You may already use the robots exclusion standard to convey machine-readable preferences to search engine crawlers. Most web archiving initiatives obey these instructions (PDF), as well, overriding only when they would substantially interfere with archiving. Directives that have historically been appropriate for search engine crawlers - e.g., excluding directories containing scripts and style and layout instructions - are becoming less so. These exclusions have long been problematic in the archiving context, as they may prevent the capture of assets that are essential to faithfully re-presenting the archived website.

Aside from not directing the crawler away from vital resources, the robots exclusion standard can be affirmatively employed to improve archiving efforts. Use a site-level robots.txt file to link to an XML sitemap or specify a sustainable crawler request interval. Liberally ward crawlers away from website sections that may programmatically generate an arbitrary number of links using a site-level robots.txt file, a page-level <meta> tag, or rel="nofollow" link attributes.

Mind content license terms

In the absence of specific provisions in U.S. copyright law to cover web content archiving by third-party cultural heritage institutions (PDF), U.S. web archiving organizations resort to seeking explicit permission (PDF) and/or assertions of fair use (PDF). Boilerplate website terms of use or inadvertently strident copyright statements may deter archiving efforts by increasing the perception of legal risk. If you are amenable to archiving of your web content, consider making it available under an open content license or at least ensure that terms of use and copyright statements are not antagonistic to archiving.

Return reliable response codes

Web archiving tools exhibit varying levels of success at reconstructing dynamically-generated web addresses from within JavaScript. Sometimes, this process results in the generation of nonexistent web addresses. Configuring your web servers to return reliable HTTP status codes and avoiding soft 404 responses, in particular, will facilitate detection and minimization of superfluous requests from archival and other crawlers.

Implement caching enhancements

Web clients including archival crawlers take advantage of various HTTP response headers to minimize requests for content that hasn't changed since it was last cached: Content-Length, Last-Modified, and ETag. Research suggests that server responses related to caching can be surprisingly unreliable (PDF), yet the correct implementation of these HTTP headers will reduce superfluous requests from all types of clients.

Minimize reliance on external assets necessary for presentation

It is increasingly easy to take advantage of externally-hosted assets, such as fonts or JavaScript libraries. This can not only improve website performance and the availability and caching of those resources but also archiving, in a limited number of cases. For Internet Archive's ongoing crawls of the public Web, centrally-hosted files used by many different websites only need to be captured once. The rest of the web archiving community doesn't collect so broadly, however, and the major downside risk is that external hosts may be less disposed to archivability and instruct crawlers not to collect assets that may be necessary to faithfully re-present the archived website.

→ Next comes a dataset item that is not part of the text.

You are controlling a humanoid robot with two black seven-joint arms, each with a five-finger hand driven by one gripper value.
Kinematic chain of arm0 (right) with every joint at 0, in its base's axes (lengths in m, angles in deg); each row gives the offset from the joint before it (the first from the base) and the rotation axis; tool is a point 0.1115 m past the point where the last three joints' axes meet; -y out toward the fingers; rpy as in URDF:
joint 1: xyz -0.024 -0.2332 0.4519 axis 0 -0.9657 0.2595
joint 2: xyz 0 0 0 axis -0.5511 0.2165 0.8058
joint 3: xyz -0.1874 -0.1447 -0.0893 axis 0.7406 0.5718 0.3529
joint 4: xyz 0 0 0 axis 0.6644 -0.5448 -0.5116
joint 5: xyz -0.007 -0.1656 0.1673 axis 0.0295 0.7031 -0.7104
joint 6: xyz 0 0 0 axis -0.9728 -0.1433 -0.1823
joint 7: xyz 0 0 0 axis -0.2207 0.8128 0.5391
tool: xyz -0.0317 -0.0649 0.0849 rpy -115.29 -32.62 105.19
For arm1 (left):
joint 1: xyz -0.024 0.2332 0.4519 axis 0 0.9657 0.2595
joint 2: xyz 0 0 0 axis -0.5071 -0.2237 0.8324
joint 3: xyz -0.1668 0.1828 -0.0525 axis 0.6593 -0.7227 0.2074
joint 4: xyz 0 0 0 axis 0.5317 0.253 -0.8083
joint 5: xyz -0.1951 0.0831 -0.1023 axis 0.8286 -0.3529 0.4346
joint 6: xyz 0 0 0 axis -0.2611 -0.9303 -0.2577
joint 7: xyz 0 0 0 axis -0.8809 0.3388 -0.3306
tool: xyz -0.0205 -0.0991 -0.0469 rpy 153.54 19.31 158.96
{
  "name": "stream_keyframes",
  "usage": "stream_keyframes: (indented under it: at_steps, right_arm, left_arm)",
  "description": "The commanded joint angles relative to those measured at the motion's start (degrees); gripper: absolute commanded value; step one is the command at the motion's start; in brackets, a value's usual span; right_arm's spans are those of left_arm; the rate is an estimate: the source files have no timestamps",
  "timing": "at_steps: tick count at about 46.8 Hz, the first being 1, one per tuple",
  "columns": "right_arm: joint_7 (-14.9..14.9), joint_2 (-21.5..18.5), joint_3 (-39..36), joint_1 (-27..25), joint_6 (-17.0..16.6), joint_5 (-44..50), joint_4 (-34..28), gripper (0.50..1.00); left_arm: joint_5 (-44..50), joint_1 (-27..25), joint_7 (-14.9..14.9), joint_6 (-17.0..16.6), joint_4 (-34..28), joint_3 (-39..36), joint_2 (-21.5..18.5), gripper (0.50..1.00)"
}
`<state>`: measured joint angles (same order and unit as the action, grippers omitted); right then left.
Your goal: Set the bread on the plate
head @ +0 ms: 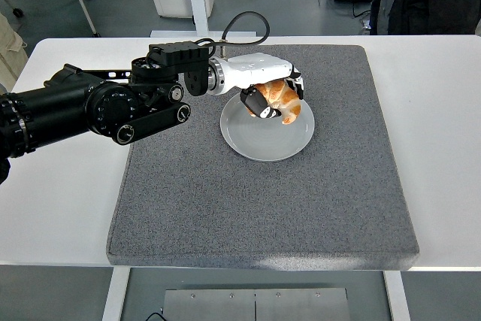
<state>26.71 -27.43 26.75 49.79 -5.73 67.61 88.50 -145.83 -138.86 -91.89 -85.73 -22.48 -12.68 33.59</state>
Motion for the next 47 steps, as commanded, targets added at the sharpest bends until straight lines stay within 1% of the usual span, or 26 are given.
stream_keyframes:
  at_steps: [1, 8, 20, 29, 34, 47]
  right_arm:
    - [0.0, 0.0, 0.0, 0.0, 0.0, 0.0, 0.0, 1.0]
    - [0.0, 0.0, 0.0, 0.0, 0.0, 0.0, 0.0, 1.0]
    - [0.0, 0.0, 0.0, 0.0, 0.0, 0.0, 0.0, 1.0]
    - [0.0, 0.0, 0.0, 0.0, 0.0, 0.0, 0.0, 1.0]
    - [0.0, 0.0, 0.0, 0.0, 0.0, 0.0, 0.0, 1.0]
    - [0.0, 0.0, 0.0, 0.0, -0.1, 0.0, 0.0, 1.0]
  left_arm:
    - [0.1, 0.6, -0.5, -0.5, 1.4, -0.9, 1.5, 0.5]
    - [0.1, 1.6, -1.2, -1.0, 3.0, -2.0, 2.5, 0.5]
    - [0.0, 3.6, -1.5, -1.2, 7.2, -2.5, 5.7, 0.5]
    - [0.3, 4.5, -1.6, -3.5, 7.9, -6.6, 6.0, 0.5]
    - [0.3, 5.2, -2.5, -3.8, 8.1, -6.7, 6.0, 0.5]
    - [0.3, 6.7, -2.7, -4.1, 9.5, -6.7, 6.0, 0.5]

Serve reusable assets from a common location

The key rationale for hosting some resources externally - performance - should also motivate serving reusable local assets from a single location. Content management systems sometimes instantiate each new sub-site with its own complement of the standard theme assets. Storing these in a common location referenced by each of the sub-sites allows for more efficient client caching, simultaneously improving website performance and archivability.